Work item: Since the data must remain as supplied, reproduce it word for word.

== Dataset excerpt

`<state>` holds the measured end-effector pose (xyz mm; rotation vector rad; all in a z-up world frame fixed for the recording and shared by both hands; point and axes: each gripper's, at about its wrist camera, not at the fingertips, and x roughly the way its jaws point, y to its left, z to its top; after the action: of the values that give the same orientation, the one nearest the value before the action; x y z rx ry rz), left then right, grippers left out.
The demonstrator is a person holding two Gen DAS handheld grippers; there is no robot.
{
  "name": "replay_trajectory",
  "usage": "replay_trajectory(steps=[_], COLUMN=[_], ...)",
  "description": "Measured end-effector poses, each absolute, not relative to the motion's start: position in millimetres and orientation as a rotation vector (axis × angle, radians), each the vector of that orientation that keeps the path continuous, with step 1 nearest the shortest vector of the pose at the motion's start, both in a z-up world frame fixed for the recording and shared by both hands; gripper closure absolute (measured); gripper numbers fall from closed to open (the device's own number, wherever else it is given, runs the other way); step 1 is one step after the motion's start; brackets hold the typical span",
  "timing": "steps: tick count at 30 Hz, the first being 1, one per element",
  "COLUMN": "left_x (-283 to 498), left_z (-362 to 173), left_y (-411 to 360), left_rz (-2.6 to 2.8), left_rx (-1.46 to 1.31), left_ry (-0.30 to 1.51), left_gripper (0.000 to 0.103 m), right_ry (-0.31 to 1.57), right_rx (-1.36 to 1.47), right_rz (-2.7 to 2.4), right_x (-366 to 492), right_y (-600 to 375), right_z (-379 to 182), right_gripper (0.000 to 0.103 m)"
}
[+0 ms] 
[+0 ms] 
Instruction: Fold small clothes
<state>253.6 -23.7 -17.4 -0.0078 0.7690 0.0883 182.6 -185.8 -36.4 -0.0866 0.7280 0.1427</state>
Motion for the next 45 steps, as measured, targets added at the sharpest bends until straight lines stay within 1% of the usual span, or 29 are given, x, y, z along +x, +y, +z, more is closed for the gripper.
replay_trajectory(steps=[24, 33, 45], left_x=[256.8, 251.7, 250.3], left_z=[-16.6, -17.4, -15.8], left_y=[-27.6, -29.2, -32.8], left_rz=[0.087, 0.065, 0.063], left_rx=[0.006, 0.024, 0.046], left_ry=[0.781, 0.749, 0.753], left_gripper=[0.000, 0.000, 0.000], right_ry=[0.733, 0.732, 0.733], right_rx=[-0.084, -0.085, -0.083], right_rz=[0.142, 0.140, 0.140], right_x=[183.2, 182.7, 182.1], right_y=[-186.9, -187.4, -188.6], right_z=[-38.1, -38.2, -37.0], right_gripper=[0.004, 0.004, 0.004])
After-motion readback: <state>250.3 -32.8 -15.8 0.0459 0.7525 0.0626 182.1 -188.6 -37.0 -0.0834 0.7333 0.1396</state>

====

Answer section:
`<state>` holds the measured end-effector pose (xyz mm; rotation vector rad; all in a z-up world frame fixed for the recording and shared by both hands; point and axes: each gripper's, at about its wrist camera, not at the fingertips, and x roughly the way its jaws point, y to its left, z to its top; after the action: of the values that give the same orientation, the one nearest the value before the action; x y z rx ry rz), left then right, grippers left out.
The demonstrator is a person holding two Gen DAS handheld grippers; there is no robot.
{
  "name": "replay_trajectory",
  "usage": "replay_trajectory(steps=[_], COLUMN=[_], ...)",
  "description": "Measured end-effector poses, each absolute, not relative to the motion's start: position in millimetres and orientation as a rotation vector (axis × angle, radians), each the vector of that orientation that keeps the path continuous, with step 1 nearest the shortest vector of the pose at the motion's start, both in a z-up world frame fixed for the recording and shared by both hands; gripper closure absolute (measured); gripper numbers fall from closed to open (the device's own number, wherever else it is given, runs the other way); step 1 is one step after the motion's start; brackets hold the typical span",
  "timing": "steps: tick count at 30 Hz, the first being 1, one per element",
  "COLUMN": "left_x (-283 to 498), left_z (-362 to 173), left_y (-411 to 360), left_rz (-2.6 to 2.8), left_rx (-1.46 to 1.31), left_ry (-0.30 to 1.51), left_gripper (0.000 to 0.103 m), right_ry (-0.31 to 1.57), right_rx (-1.36 to 1.47), right_rz (-2.7 to 2.4), right_x (-366 to 492), right_y (-600 to 375), right_z (-379 to 182), right_gripper (0.000 to 0.103 m)"
}
[+0 ms] 
[+0 ms] 
Instruction: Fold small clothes
<state>253.6 -23.7 -17.4 -0.0078 0.7690 0.0883 182.6 -185.8 -36.4 -0.0866 0.7280 0.1427</state>
Motion for the next 45 steps, as measured, targets added at the sharpest bends until straight lines stay within 1% of the usual span, or 29 are given, x, y, z along +x, +y, +z, more is closed for the gripper.
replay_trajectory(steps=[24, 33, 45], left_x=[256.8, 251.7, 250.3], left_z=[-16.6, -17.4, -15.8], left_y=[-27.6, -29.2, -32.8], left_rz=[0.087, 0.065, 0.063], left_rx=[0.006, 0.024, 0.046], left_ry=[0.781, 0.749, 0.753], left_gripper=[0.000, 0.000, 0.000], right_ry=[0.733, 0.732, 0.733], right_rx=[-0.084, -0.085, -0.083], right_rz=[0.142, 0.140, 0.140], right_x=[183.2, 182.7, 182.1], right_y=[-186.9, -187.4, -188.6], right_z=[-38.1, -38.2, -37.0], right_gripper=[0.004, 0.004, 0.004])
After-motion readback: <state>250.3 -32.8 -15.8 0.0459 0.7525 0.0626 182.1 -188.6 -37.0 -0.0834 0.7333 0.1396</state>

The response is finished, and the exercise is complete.